The fix was to move the Netty family to 4.1.98.Final or newer through the platform BOM, the Spring Boot dependency set, or an explicit Netty override. As a short term containment, I reduced plugin reload churn and removed the macOS native resolver from that worker where native DNS behavior was not required. The real remediation was the library upgrade, followed by the same JFR and MAT comparison to prove the retained classloaders disappeared.

The process to reuse

Do not begin with blame. Begin with memory area. If heap grows, inspect object ownership. If Metaspace grows, inspect classloaders. If direct memory grows, inspect native buffers and reference counted objects. Use JFR for the timeline, heap dumps for ownership, MAT for retained paths, and dependency comparison for proof.

A JVM OOM is solved when the same load test stops producing the memory cycle that caused it. In this case, the cycle was classloader creation, JNI global retention, Metaspace growth, Full GC with no recovery, then OOM. Once Netty was upgraded, the cycle broke.

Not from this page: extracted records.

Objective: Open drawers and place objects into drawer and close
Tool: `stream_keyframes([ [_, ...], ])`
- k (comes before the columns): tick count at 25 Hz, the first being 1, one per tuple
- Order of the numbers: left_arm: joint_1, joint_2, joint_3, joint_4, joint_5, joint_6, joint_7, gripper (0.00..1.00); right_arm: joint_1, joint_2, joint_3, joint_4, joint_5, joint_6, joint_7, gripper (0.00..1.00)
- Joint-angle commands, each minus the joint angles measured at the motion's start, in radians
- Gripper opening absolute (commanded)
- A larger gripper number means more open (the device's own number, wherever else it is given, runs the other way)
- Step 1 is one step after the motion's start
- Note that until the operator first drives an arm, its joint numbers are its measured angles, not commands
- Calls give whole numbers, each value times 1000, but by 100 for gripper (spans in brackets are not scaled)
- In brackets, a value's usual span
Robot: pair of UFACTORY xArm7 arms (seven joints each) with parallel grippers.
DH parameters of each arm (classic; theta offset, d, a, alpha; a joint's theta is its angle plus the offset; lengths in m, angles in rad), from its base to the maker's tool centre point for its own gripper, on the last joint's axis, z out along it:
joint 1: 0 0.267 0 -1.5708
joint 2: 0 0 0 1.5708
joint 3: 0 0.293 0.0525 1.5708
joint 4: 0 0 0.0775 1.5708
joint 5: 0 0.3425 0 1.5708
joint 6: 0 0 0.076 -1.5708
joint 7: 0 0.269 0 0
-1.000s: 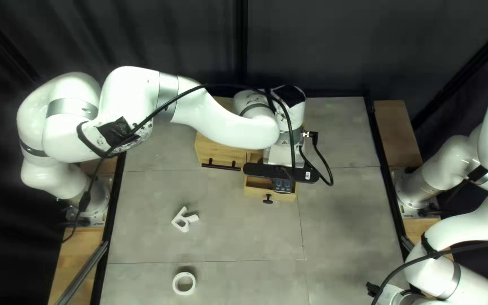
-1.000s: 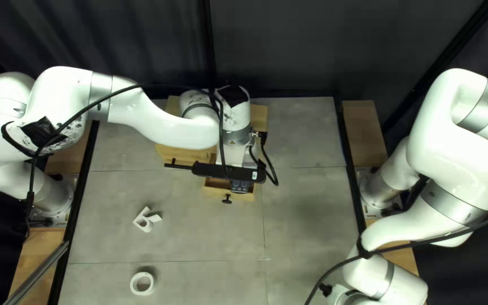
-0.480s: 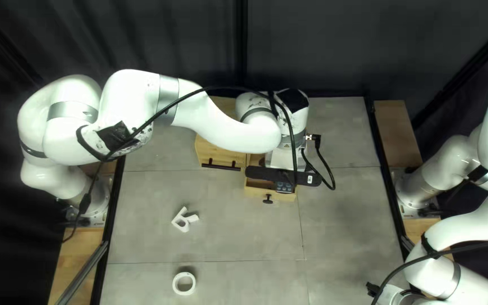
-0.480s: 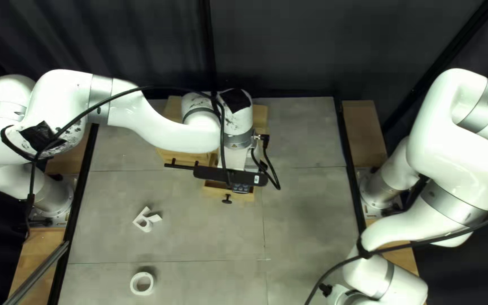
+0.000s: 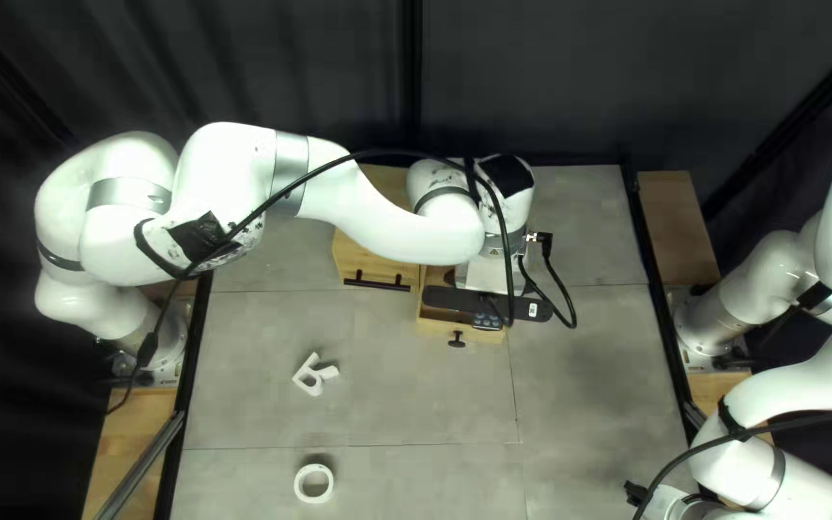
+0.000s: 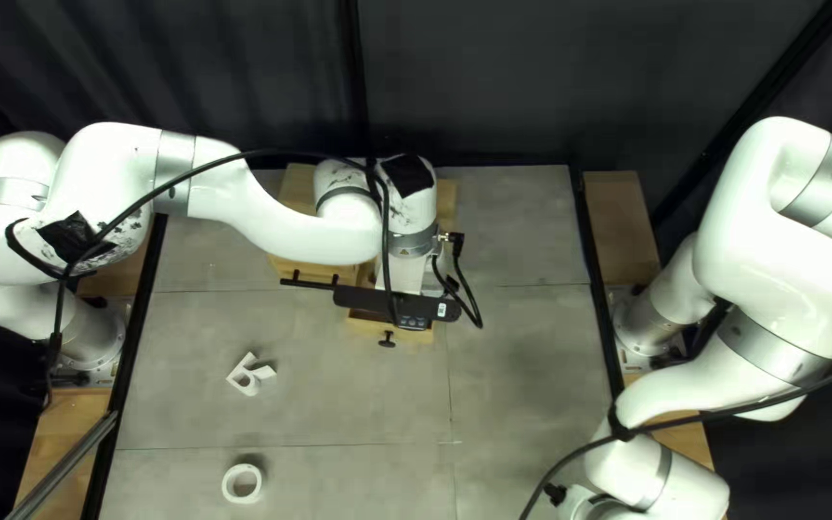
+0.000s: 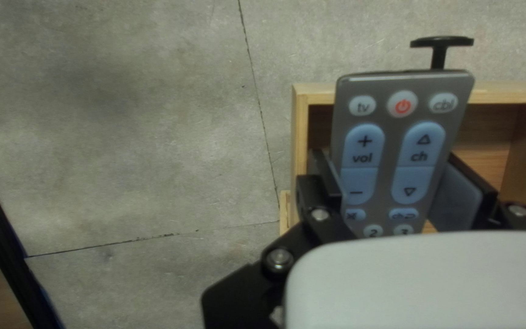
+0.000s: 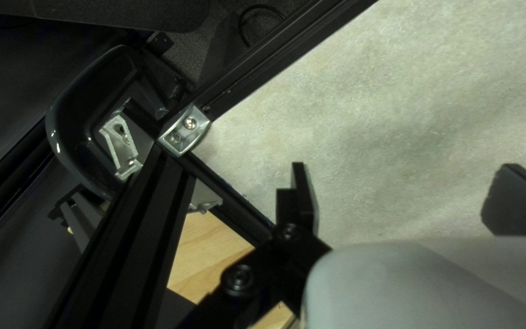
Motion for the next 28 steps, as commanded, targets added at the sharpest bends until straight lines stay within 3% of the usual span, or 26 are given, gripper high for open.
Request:
stream_keyframes([
  [1, 0, -2, 1, -7, 1, -2, 0, 0, 0, 0, 0, 0, 0, 0, 0, 100],
  [28, -13, -24, 18, -53, 35, -28, -22, 0, 0, 0, 0, 0, 0, 0, 0, 100],
])
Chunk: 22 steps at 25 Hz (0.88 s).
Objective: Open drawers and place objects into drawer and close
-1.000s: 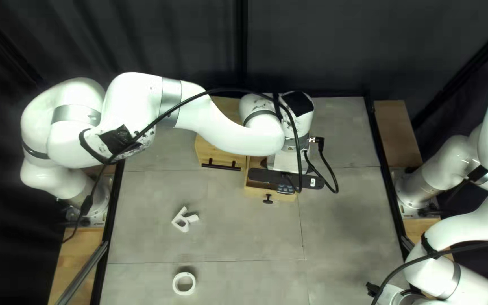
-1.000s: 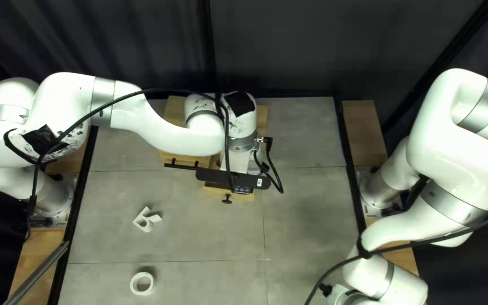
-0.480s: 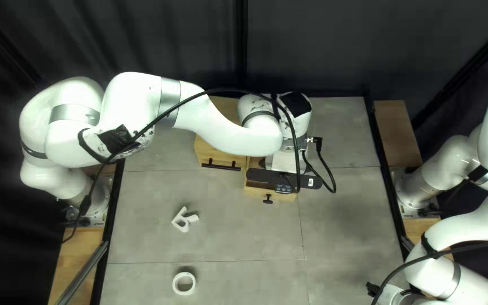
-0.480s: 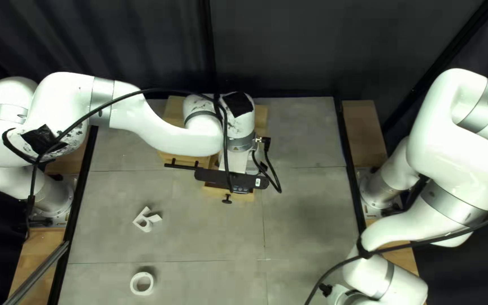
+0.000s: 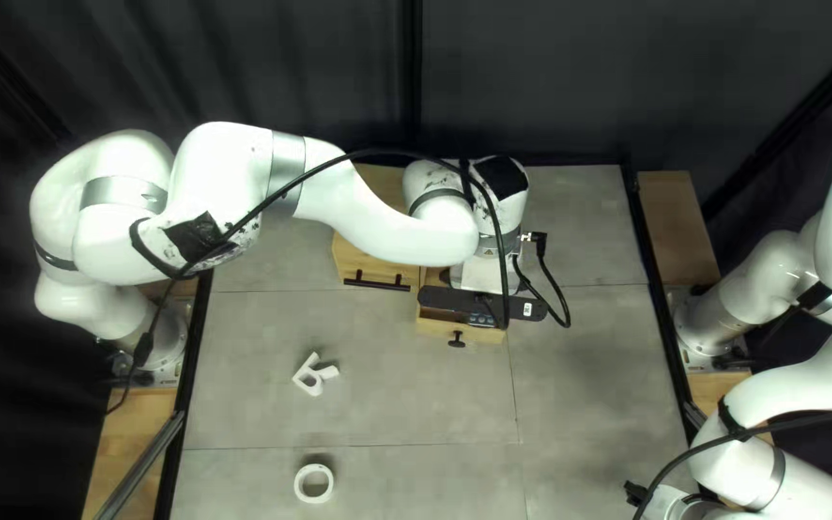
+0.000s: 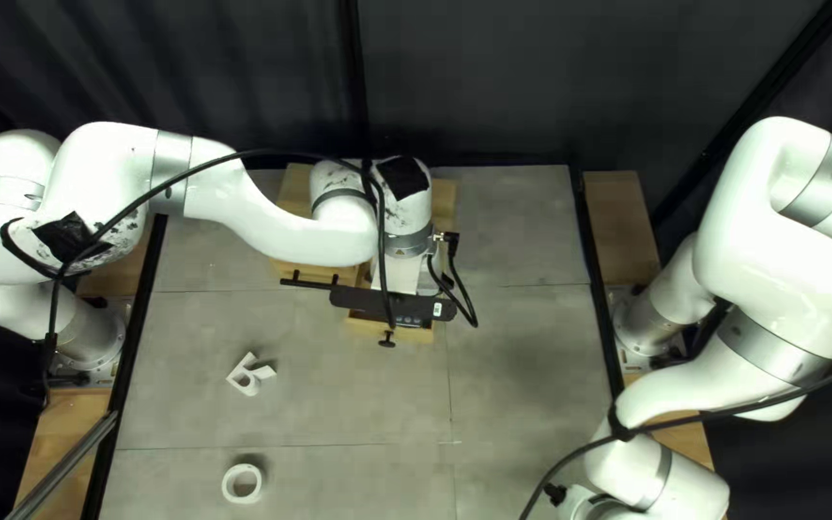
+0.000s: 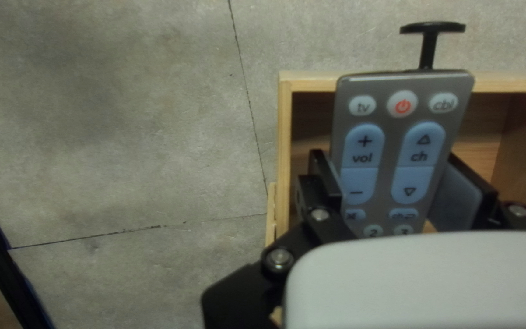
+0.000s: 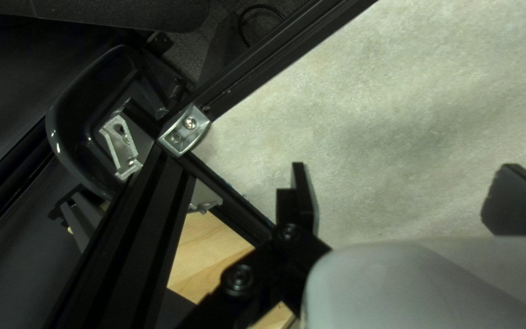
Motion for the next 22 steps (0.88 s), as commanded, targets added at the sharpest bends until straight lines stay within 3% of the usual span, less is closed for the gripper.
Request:
stream_keyframes([
  [1, -5, 2, 4, 0, 10, 2, -9, 0, 0, 0, 0, 0, 0, 0, 0, 100],
  [22, -30, 13, 20, 10, 57, -9, -45, 0, 0, 0, 0, 0, 0, 0, 0, 100],
])
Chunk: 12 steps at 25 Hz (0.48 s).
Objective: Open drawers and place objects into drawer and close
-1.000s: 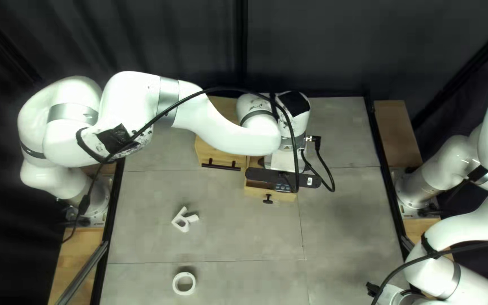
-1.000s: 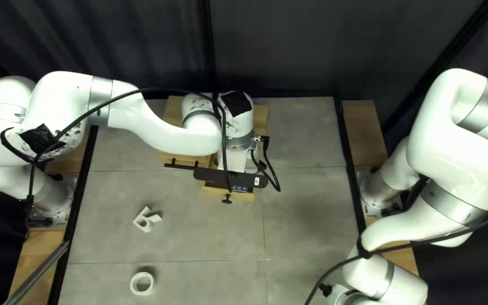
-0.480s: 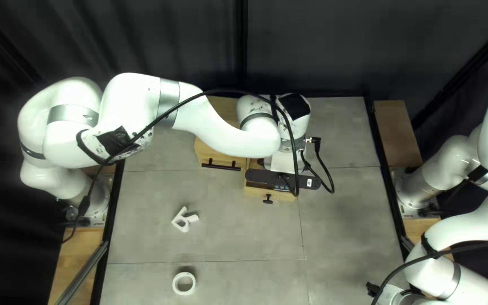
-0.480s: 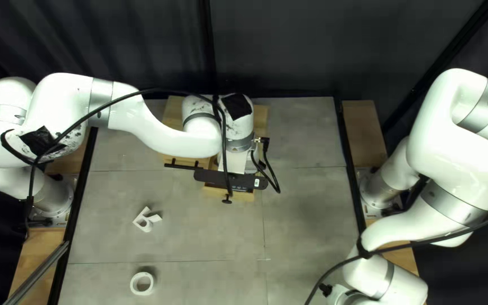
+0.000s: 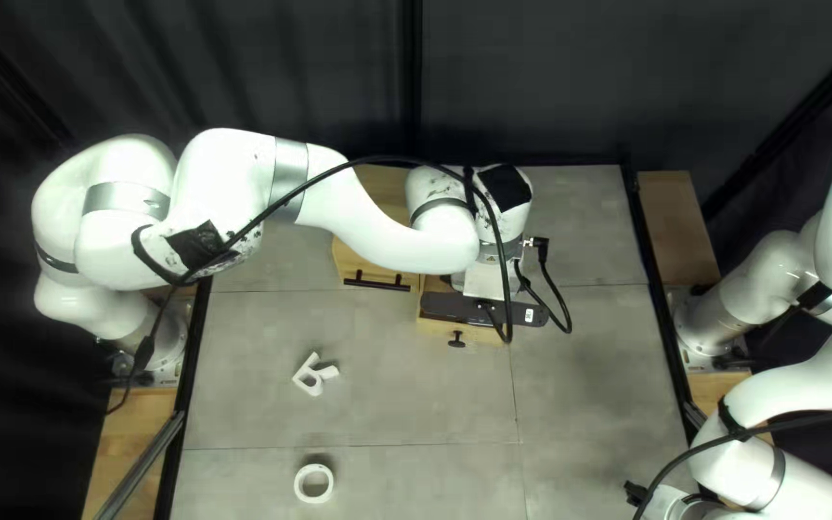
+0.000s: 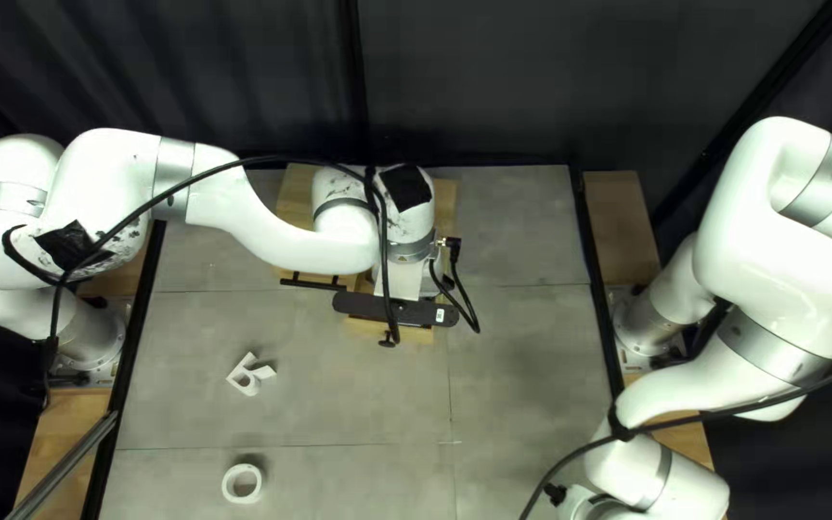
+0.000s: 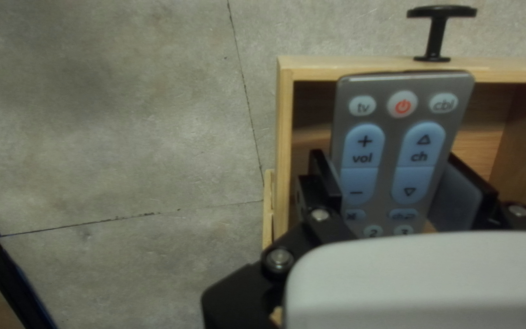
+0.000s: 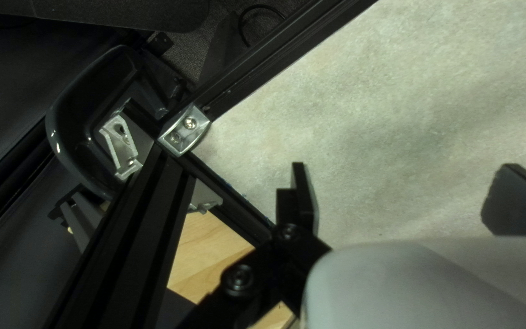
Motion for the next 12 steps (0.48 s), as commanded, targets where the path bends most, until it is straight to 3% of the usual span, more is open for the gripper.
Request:
stream_keyframes([
  [1, -1, 0, 1, -1, 4, -4, 2, 0, 0, 0, 0, 0, 0, 0, 0, 100],
  [12, 4, 12, 1, 7, 9, -5, 20, 0, 0, 0, 0, 0, 0, 0, 0, 100],
])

Validation worker leak example

I use "Validation worker leak example" to keep JVM OOM grounded in a real system, because abstract patterns are too easy to agree with and too hard to operate.

The real production shape was a validation worker that loaded customer adapters with isolated classloaders. The application code dropped its references, but the native DNS resolver path kept classloaders reachable. The useful lesson is to prove the retaining owner before changing business code.

Classloader reproduction loop

I use "Classloader reproduction loop" to separate useful platform movement from release note excitement.

The reproduction loop should create, use, close, and drop each classloader:

for (int run = 0; run < 100; run++) {
  try (URLClassLoader loader = new URLClassLoader(pluginUrls, null)) {
    runValidationPlugin(loader);
  }
  System.gc();
  recordMetaspace(run);
}

The loop recreates plugin classloaders, runs work, forces cleanup pressure, and records metaspace. If metaspace keeps growing, the leak is outside normal request objects.

What I learnt from this kind of leak hunt is that the heap tells the truth, but only if I resist jumping to the most convenient suspect.